AVAILABLE DATA
= = = =
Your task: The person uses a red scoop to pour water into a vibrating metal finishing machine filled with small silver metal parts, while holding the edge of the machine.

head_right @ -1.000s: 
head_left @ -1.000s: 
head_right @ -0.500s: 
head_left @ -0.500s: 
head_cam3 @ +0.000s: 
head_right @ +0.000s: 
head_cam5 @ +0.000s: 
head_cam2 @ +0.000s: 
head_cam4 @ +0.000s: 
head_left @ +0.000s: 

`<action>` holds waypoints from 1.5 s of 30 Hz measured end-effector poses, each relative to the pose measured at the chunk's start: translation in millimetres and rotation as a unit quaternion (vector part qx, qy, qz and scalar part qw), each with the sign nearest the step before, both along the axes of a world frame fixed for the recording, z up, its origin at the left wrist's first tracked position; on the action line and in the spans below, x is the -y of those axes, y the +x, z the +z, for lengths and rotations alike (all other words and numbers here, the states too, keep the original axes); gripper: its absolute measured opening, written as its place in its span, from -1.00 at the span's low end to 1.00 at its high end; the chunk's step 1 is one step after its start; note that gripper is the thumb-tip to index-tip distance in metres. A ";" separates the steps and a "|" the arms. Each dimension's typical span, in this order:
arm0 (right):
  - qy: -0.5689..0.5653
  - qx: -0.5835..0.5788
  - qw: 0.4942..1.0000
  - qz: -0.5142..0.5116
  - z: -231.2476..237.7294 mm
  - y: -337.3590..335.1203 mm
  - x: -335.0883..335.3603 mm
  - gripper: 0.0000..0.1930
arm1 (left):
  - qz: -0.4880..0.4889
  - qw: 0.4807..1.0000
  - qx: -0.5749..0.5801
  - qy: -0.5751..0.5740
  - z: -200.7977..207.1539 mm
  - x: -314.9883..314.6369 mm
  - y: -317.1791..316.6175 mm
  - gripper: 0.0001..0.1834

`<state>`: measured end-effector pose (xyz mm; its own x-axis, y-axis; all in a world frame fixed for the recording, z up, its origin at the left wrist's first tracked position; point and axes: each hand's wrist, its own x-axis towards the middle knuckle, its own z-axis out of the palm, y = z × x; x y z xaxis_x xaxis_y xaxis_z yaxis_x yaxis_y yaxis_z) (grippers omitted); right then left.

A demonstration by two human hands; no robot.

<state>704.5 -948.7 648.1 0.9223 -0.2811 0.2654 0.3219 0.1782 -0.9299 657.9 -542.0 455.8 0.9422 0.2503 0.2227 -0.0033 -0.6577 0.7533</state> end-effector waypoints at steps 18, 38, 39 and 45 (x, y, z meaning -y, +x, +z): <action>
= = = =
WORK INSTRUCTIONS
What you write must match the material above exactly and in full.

OUTPUT FOR THIS TASK
Your task: The person uses a red scoop to pour water into a vibrating metal finishing machine filled with small silver metal parts, while holding the edge of the machine.

head_right @ -1.000s: 
head_left @ -1.000s: 
head_right @ -0.500s: 
head_left @ -0.500s: 
head_cam3 @ +0.000s: 
head_right @ +0.000s: 
head_cam5 @ +0.000s: 
head_cam2 @ +0.000s: 
head_cam4 @ +0.000s: 
head_left @ +0.000s: 

`<action>` holds waypoints from 1.5 s of 30 Hz measured end-effector poses, each relative to the pose measured at the chunk's start: translation in millimetres and rotation as a unit quaternion (vector part qx, qy, qz and scalar part qw), each with the sign nearest the step before, both along the axes of a world frame fixed for the recording, z up, its origin at the left wrist's first tracked position; on the action line and in the spans below, x is the -y of those axes, y the +x, z the +z, for lengths and rotations alike (all other words and numbers here, the states too, keep the original axes); gripper: its absolute measured opening, written as its place in its span, from -1.00 at the span's low end to 1.00 at its high end; the chunk's step 1 is one step after its start; note that gripper is the thumb-tip to index-tip distance in metres. A ";" separates the steps and a "|" the arms. Each dimension's typical span, in this order:
arm0 (right):
  - qy: -0.5689..0.5653
  - qx: -0.5835..0.5788
  - qw: 0.4942..1.0000
  - qz: -0.5142..0.5116
  - z: -231.2476..237.7294 mm
  - y: -337.3590..335.1203 mm
  - x: -335.0883..335.3603 mm
  - gripper: 0.0000..0.1930
arm1 (left):
  - qz: -0.4880..0.4889
  - qw: 0.4807..1.0000
  - qx: -0.5749..0.5801
  - qy: -0.5751..0.5740
  - z: -200.7977..207.1539 mm
  - x: -314.9883..314.6369 mm
  - y: -317.1791..316.6175 mm
  - gripper: 0.0001..0.1834

`<state>`: measured end-effector pose (xyz mm; its own x-axis, y-axis; all in a world frame fixed for the recording, z up, its origin at the left wrist's first tracked position; point and axes: each hand's wrist, its own x-axis towards the middle knuckle, its own z-axis out of the palm, y = z × x; x y z xaxis_x xaxis_y xaxis_z yaxis_x yaxis_y yaxis_z) (grippers omitted); right then left.

A demonstration by two human hands; no robot.

<state>704.5 -948.7 648.1 0.9223 -0.2811 0.2654 0.3219 0.1782 -0.9299 657.9 -542.0 455.8 0.9422 0.2503 0.2227 -0.0033 -0.6577 0.7533</state> end-effector waypoints at steps 18, 38, 39 and 45 (x, y, z meaning -y, +x, +z): <action>

Here the output is complete.